Le vote de la loi santé fut un nouveau rendez-vous manqué pour le mouvement syndical.

Même si les délais étaient courts, le débat parlementaire aurait pu être l’occasion d’une convergence des luttes entre les personnels hospitaliers avec leurs syndicats, les Gilets jaunes et les comités de défense des hôpitaux et maternités pour le retrait du projet. Il n’en fut rien, le minimum d’information sur le contenu et les dangers de la loi santé n’ayant même pas été effectué.

 

De la grève des urgences aux mobilisations de l’automne 2019

Le pouvoir avait marqué un point mais, dès le mois de mars 2019, la mobilisation hospitalière rebondit, avec la longue grève des services d’urgences qui s’est poursuivie tout au long de l’année. Elle a débouché à l’automne sur des mobilisations de l’ensemble du monde hospitalier. C’est autour de cette lutte que s’est organisée la résistance à l’offensive libérale contre l’hôpital au cours de l’année 2019.
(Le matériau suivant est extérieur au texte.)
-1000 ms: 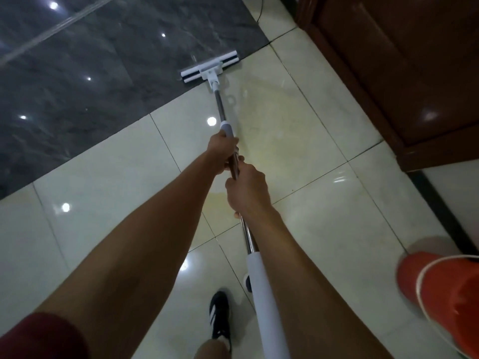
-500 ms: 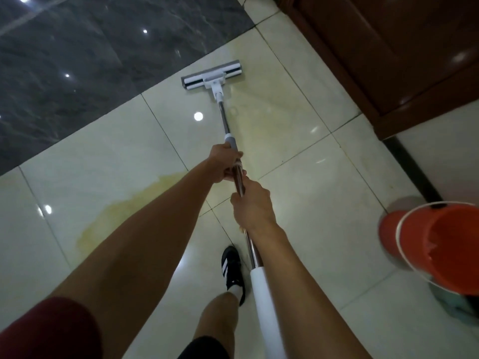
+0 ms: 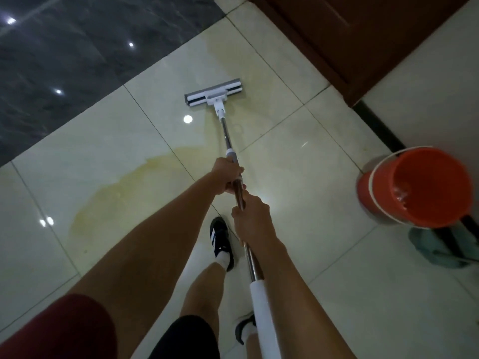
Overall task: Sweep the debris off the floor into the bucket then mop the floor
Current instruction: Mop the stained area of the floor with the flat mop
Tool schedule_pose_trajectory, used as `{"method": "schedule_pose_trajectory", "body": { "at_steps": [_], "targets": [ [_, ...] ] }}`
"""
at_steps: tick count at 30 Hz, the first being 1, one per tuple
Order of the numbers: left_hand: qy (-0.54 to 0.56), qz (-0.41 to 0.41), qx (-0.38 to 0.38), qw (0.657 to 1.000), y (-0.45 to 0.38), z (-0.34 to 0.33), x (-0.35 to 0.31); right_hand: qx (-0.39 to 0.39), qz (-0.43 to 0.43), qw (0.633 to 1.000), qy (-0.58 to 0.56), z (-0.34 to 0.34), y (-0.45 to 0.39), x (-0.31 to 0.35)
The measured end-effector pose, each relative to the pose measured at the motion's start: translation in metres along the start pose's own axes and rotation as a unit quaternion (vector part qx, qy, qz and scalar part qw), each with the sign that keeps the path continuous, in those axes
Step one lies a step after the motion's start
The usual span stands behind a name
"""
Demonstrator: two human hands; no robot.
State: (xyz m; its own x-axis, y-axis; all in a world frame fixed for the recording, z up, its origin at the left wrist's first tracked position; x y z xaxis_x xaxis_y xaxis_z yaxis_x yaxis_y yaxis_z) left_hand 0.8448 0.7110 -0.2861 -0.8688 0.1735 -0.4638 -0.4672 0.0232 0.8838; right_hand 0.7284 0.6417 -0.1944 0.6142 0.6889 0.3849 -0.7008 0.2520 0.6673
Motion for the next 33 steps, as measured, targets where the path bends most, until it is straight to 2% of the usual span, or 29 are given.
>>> {"method": "schedule_pose_trajectory", "body": {
  "at_steps": [5,9,14,16,19,23,33],
  "targets": [
    [0.01,0.009,-0.002,1.0,0.043,-0.058,0.082,-0.01,-0.005,1.0,0.011,-0.008,0.067,-0.084],
    [-0.026,-0.039,0.01,0.999,0.068,-0.097,0.132,-0.006,-0.018,1.0,-0.007,-0.012,0.107,-0.139],
    [0.013,-0.032,-0.005,0.999,0.067,-0.11,0.137,-0.033,0.003,0.999,0.013,-0.006,0.103,-0.155],
    [0.04,-0.019,-0.025,0.999,0.057,-0.108,0.124,-0.04,0.002,0.999,0.022,0.003,0.087,-0.147],
    [0.005,-0.045,-0.023,0.999,0.042,-0.106,0.099,-0.041,-0.005,0.999,-0.001,0.013,0.064,-0.13],
    [0.061,-0.016,-0.03,0.998,0.013,-0.094,0.05,-0.039,0.007,0.999,-0.014,0.031,0.017,-0.096],
    [0.085,-0.031,-0.022,0.996,-0.136,-0.076,-0.173,-0.02,0.019,0.999,-0.019,0.126,-0.198,0.035]
  ]
}}
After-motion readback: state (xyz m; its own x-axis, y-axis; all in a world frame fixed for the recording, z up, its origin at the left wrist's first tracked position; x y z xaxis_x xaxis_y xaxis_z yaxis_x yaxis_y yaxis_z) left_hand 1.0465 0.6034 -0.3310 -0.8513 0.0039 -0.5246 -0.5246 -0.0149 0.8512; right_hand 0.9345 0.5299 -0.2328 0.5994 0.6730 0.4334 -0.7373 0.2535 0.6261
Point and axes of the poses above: each hand's wrist, its own y-axis away from the middle knuckle, its own z-axis out of the back of the hand, x = y × z, the point moved 5 cm from there along -y, towards the middle knuckle, and after that the axes turned 15 degrees about y, right-handed, at the moved point
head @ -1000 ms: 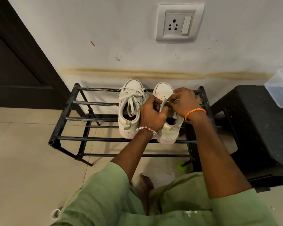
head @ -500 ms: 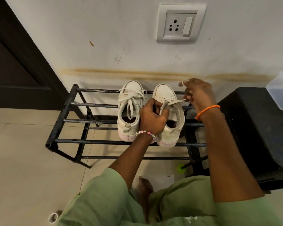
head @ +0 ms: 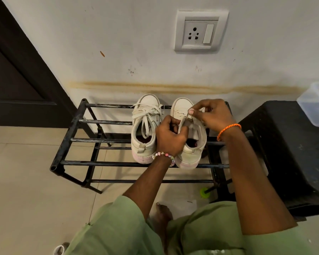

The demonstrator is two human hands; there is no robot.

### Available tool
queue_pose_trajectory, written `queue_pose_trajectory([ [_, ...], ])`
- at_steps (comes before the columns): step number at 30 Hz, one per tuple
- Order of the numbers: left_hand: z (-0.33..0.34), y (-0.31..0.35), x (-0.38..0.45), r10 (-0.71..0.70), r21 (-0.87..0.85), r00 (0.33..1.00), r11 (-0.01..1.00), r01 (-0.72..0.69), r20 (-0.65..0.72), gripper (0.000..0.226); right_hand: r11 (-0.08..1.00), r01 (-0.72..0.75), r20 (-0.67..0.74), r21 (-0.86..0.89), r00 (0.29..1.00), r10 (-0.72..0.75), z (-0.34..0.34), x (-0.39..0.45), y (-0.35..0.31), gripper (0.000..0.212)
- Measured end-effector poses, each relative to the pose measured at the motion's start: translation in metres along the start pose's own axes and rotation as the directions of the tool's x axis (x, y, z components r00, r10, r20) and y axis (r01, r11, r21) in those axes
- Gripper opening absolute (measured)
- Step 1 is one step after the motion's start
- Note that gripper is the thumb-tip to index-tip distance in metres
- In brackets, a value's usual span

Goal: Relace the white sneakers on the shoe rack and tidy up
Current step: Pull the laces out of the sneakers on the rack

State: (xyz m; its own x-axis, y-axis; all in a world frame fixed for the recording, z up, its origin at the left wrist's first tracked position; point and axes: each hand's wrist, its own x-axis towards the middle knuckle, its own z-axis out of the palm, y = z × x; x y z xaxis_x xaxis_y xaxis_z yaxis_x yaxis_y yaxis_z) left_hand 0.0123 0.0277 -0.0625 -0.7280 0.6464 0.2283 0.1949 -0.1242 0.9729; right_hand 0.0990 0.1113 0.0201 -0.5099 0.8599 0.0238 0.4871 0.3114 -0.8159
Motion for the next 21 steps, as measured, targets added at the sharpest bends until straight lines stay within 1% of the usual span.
queue_pose_trajectory([
  [1,0.000,0.000,-0.001,-0.001,-0.007,1.000,1.000,0.001,-0.001,0.018,0.983,-0.013,-0.048,0.181,0.999,0.022,-0.005,0.001,-0.004,0.002],
  [2,0.000,-0.001,-0.001,0.001,-0.012,1.000,1.000,-0.001,0.000,0.019,0.924,-0.014,-0.096,0.382,0.994,0.055,-0.010,0.002,-0.008,0.008],
  [3,0.000,-0.001,-0.001,0.006,-0.014,1.000,1.000,-0.006,0.001,0.019,0.820,-0.023,-0.110,0.572,0.988,0.104,-0.014,0.002,-0.012,0.014],
  [4,0.000,-0.002,-0.001,0.015,-0.012,1.000,1.000,-0.015,0.000,0.019,0.691,-0.041,-0.095,0.722,0.983,0.157,-0.018,0.003,-0.015,0.018],
  [5,0.000,-0.002,-0.001,0.025,-0.008,1.000,1.000,-0.025,-0.003,0.019,0.556,-0.073,-0.048,0.828,0.979,0.200,-0.020,0.004,-0.017,0.020],
  [6,0.000,-0.003,-0.001,0.033,-0.002,0.999,0.999,-0.033,-0.005,0.018,0.445,-0.113,0.004,0.888,0.971,0.238,-0.019,0.004,-0.016,0.021],
  [7,0.000,-0.004,-0.001,0.036,-0.001,0.999,0.999,-0.036,-0.006,0.019,0.394,-0.148,0.038,0.907,0.961,0.273,-0.017,0.004,-0.016,0.020],
  [8,0.000,-0.004,-0.001,0.038,-0.001,0.999,0.999,-0.038,-0.006,0.019,0.456,-0.167,0.019,0.874,0.950,0.311,-0.014,0.004,-0.014,0.020],
  [9,0.001,-0.004,0.000,0.038,-0.002,0.999,0.999,-0.038,-0.006,0.019,0.614,-0.172,-0.044,0.770,0.947,0.319,-0.012,0.005,-0.012,0.019],
  [10,0.001,-0.005,0.000,0.039,-0.004,0.999,0.999,-0.039,-0.005,0.020,0.813,-0.161,-0.120,0.560,0.955,0.272,-0.009,0.005,-0.008,0.018],
  [11,0.001,-0.005,0.000,0.037,-0.007,0.999,0.999,-0.037,-0.004,0.021,0.948,-0.132,-0.154,0.289,0.971,0.182,-0.007,0.004,-0.004,0.015],
  [12,0.001,-0.005,0.000,0.034,-0.011,0.999,0.999,-0.034,-0.003,0.021,0.995,-0.085,-0.119,0.047,0.989,0.090,-0.004,0.003,-0.001,0.010],
  [13,0.002,-0.004,0.000,0.030,-0.016,1.000,0.999,-0.030,-0.001,0.020,0.991,-0.043,-0.033,-0.128,0.999,0.039,0.000,0.002,0.000,0.007],
  [14,0.002,-0.004,0.000,0.030,-0.019,1.000,0.999,-0.030,0.001,0.019,0.966,-0.008,0.057,-0.258,0.998,0.024,0.002,0.001,0.002,0.008],
  [15,0.002,-0.004,0.000,0.031,-0.021,1.000,0.999,-0.031,0.004,0.019,0.933,0.020,0.125,-0.359,0.992,0.027,0.005,0.000,0.003,0.009],
  [16,0.002,-0.004,-0.001,0.033,-0.022,0.999,0.999,-0.033,0.006,0.019,0.902,0.035,0.161,-0.429,0.986,0.038,0.007,0.000,0.003,0.010],
  [18,0.002,-0.005,-0.001,0.038,-0.017,0.999,0.999,-0.038,0.002,0.020,0.876,0.028,0.172,-0.481,0.983,0.063,0.008,0.001,0.001,0.010],
  [21,0.002,-0.006,0.000,0.049,0.002,0.999,0.999,-0.049,-0.022,0.026,0.900,0.016,0.145,-0.435,0.988,0.053,0.004,0.001,0.000,0.006],
])
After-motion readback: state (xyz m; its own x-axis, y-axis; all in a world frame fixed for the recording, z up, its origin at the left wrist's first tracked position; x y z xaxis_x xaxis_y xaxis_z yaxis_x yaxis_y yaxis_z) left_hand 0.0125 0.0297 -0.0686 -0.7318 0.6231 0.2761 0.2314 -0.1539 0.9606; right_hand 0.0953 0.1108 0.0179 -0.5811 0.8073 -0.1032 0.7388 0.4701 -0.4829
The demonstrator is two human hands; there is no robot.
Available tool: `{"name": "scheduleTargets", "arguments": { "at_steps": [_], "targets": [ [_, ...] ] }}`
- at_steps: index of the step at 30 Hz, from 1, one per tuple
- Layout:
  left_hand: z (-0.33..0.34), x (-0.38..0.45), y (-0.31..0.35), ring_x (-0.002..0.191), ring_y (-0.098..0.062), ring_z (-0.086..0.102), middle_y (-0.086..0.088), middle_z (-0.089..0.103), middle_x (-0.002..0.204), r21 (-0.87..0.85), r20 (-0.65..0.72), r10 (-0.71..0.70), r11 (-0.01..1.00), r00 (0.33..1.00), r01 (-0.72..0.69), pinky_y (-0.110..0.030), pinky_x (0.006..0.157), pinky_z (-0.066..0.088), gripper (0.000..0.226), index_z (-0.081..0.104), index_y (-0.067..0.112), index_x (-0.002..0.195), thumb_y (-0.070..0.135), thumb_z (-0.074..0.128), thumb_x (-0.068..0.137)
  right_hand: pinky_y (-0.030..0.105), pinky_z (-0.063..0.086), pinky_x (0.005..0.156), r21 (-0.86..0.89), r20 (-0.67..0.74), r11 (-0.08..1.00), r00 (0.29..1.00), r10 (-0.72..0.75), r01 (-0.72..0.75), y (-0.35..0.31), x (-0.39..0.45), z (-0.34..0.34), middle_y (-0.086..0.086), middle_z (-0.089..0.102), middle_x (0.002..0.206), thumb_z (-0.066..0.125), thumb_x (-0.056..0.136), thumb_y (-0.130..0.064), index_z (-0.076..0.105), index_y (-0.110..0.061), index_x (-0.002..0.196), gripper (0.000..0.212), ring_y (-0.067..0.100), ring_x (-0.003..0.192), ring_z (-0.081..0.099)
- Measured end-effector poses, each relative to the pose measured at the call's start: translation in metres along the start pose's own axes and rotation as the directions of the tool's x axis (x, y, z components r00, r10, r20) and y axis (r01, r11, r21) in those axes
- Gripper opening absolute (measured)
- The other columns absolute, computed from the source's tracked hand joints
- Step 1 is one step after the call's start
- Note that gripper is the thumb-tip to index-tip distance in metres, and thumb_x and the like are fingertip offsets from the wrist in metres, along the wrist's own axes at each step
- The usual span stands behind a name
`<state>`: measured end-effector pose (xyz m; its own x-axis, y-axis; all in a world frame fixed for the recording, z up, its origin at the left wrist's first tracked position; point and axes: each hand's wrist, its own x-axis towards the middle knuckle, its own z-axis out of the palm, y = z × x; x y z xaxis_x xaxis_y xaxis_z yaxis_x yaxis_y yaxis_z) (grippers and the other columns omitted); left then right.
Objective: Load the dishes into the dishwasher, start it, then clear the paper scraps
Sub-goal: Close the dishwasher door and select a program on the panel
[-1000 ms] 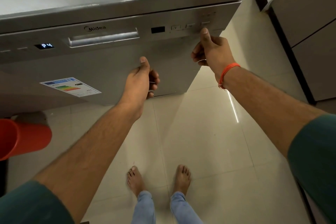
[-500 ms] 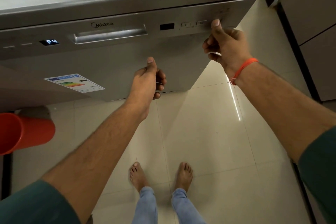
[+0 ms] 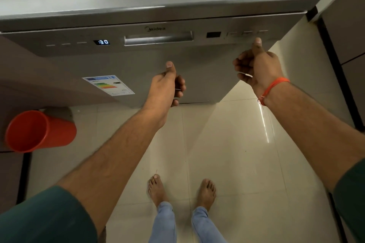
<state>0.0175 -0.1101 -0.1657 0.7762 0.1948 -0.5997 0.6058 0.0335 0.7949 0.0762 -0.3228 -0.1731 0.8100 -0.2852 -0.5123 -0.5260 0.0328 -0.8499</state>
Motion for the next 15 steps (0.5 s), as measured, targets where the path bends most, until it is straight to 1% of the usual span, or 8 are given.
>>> {"name": "scheduleTargets", "arguments": {
  "at_steps": [4, 8, 12, 15],
  "targets": [
    [-0.012, -0.006, -0.005, 0.055, -0.006, 0.05, 0.006, 0.06, 0.064, -0.004, 0.001, 0.002, 1.0, 1.0, -0.002, -0.021, 0.051, 0.039, 0.051, 0.059, 0.019, 0.079, 0.056, 0.036, 0.105, 0.032, 0.055, 0.072, -0.065, 0.029, 0.998, 0.999, 0.022, -0.02, 0.01, -0.011, 0.013, 0.004, 0.075, 0.084, 0.036, 0.103, -0.053, 0.067, -0.016, 0.083, 0.053, 0.015, 0.072, 0.069],
    [-0.03, -0.014, -0.013, 0.058, -0.006, 0.052, 0.006, 0.063, 0.067, 0.017, 0.003, 0.006, 1.0, 1.0, -0.006, -0.022, 0.054, 0.042, 0.051, 0.061, 0.019, 0.079, 0.056, 0.036, 0.105, 0.033, 0.055, 0.072, -0.116, 0.071, 0.993, 0.997, 0.009, -0.001, 0.015, -0.026, 0.029, 0.005, 0.075, 0.086, 0.035, 0.103, -0.053, 0.07, -0.016, 0.086, 0.054, 0.016, 0.073, 0.069],
    [-0.049, -0.021, -0.012, 0.067, -0.007, 0.059, 0.005, 0.067, 0.075, 0.051, -0.018, 0.051, 0.997, 0.999, -0.05, -0.025, 0.062, 0.048, 0.051, 0.064, 0.019, 0.083, 0.056, 0.036, 0.104, 0.034, 0.055, 0.075, -0.181, 0.105, 0.979, 0.992, -0.073, 0.091, 0.009, -0.049, 0.043, 0.007, 0.075, 0.094, 0.034, 0.104, -0.052, 0.069, -0.015, 0.093, 0.051, 0.016, 0.08, 0.069],
    [-0.061, -0.026, -0.006, 0.075, -0.008, 0.063, 0.004, 0.071, 0.086, 0.078, -0.016, 0.114, 0.991, 0.993, -0.112, -0.028, 0.066, 0.051, 0.051, 0.067, 0.019, 0.091, 0.056, 0.035, 0.105, 0.036, 0.055, 0.082, -0.236, 0.131, 0.954, 0.979, -0.155, 0.183, 0.0, -0.065, 0.054, 0.005, 0.071, 0.099, 0.036, 0.104, -0.05, 0.066, -0.015, 0.103, 0.046, 0.014, 0.084, 0.065]
  ]
}}
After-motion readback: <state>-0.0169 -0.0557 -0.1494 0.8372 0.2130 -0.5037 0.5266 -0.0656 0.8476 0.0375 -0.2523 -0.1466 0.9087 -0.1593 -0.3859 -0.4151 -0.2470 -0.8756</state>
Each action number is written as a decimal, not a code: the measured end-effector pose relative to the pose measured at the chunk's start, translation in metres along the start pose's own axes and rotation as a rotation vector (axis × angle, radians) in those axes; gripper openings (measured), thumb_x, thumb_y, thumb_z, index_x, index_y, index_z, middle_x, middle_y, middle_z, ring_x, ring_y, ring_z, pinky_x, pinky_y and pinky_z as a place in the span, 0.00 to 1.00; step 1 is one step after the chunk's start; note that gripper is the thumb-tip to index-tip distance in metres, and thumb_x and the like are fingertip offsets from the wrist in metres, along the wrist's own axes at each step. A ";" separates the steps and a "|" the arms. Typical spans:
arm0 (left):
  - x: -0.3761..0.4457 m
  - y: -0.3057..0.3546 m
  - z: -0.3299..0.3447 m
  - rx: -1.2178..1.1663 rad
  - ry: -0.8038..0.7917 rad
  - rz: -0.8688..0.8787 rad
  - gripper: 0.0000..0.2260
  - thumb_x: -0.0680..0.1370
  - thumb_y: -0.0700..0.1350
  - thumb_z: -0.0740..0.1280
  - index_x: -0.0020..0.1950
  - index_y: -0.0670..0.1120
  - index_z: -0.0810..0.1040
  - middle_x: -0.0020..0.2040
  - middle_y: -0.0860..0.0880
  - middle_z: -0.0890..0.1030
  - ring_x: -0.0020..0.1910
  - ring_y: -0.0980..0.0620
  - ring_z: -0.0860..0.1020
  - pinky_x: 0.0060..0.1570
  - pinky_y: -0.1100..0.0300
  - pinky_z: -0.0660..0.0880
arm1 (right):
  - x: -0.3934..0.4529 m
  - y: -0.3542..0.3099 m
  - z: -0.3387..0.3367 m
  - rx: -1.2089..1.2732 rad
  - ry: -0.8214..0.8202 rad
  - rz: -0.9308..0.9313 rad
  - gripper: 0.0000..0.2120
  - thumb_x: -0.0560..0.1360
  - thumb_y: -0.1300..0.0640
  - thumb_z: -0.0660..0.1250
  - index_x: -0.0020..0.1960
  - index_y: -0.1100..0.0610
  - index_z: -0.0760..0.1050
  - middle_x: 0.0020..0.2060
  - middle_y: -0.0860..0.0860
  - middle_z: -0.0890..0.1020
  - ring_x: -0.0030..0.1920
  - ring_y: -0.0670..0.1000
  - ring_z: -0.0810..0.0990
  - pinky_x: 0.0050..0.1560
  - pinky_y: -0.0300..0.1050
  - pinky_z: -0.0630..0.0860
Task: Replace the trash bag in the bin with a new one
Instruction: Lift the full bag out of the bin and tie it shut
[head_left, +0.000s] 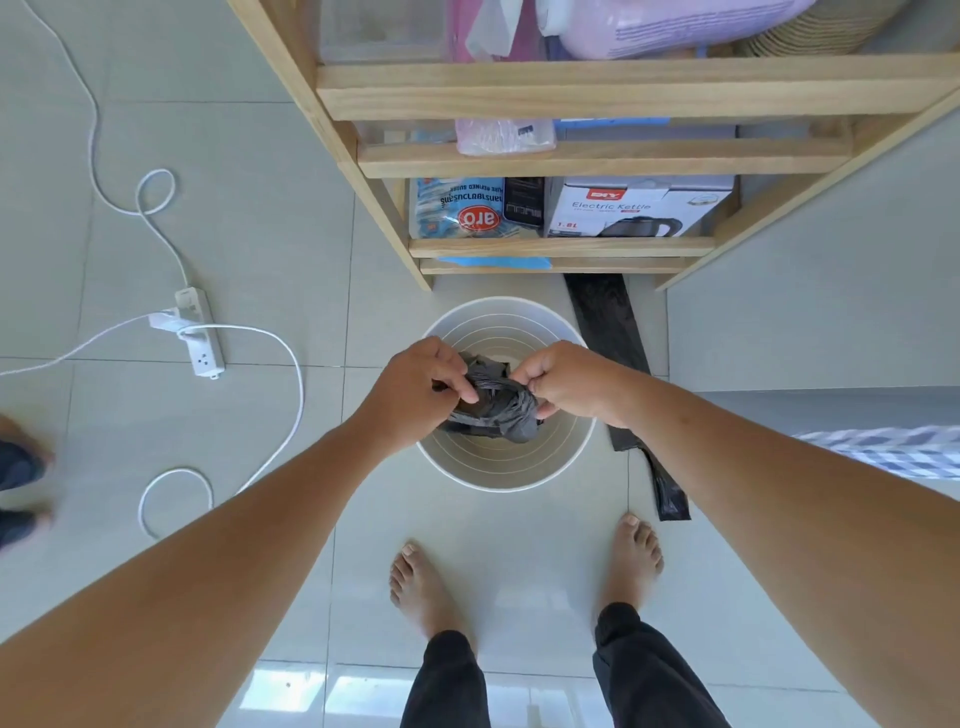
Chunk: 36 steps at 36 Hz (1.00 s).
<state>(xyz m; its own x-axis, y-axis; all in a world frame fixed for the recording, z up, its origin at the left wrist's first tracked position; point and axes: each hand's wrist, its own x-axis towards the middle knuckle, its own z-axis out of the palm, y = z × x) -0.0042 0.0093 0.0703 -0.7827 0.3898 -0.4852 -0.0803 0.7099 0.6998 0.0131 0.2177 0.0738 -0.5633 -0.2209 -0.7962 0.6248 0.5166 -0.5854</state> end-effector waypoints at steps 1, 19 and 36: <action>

Le 18 mars 2019, suite à plusieurs agressions, le service d’urgences de l’hôpital Saint-Antoine à Paris entre en grève illimitée. Il est suivi par ceux de quatre autres établissements dont l’hôpital Lariboisière où un patient est décédé en salle d’attente, faute de prise en charge suffisamment précoce. Le collectif inter-urgences (CIU) se crée, regroupant aides-soignant∙e∙s et infirmier∙e∙s, syndiqués et non syndiqués. Lors d’une première assemblée générale, le 25 mai, il se constitue en association disposant d’une centaine de bases, en France « métropolitaine » et aux Antilles. Soutenu par SUD, la CGT et FO, le mouvement s’élargit.

Placées à l’interface entre la médecine de ville et l’hôpital, les urgences hospitalières concentrent la crise du système de santé. Le nombre de passages y a doublé (passant de 10 à 20 millions) en 20 ans.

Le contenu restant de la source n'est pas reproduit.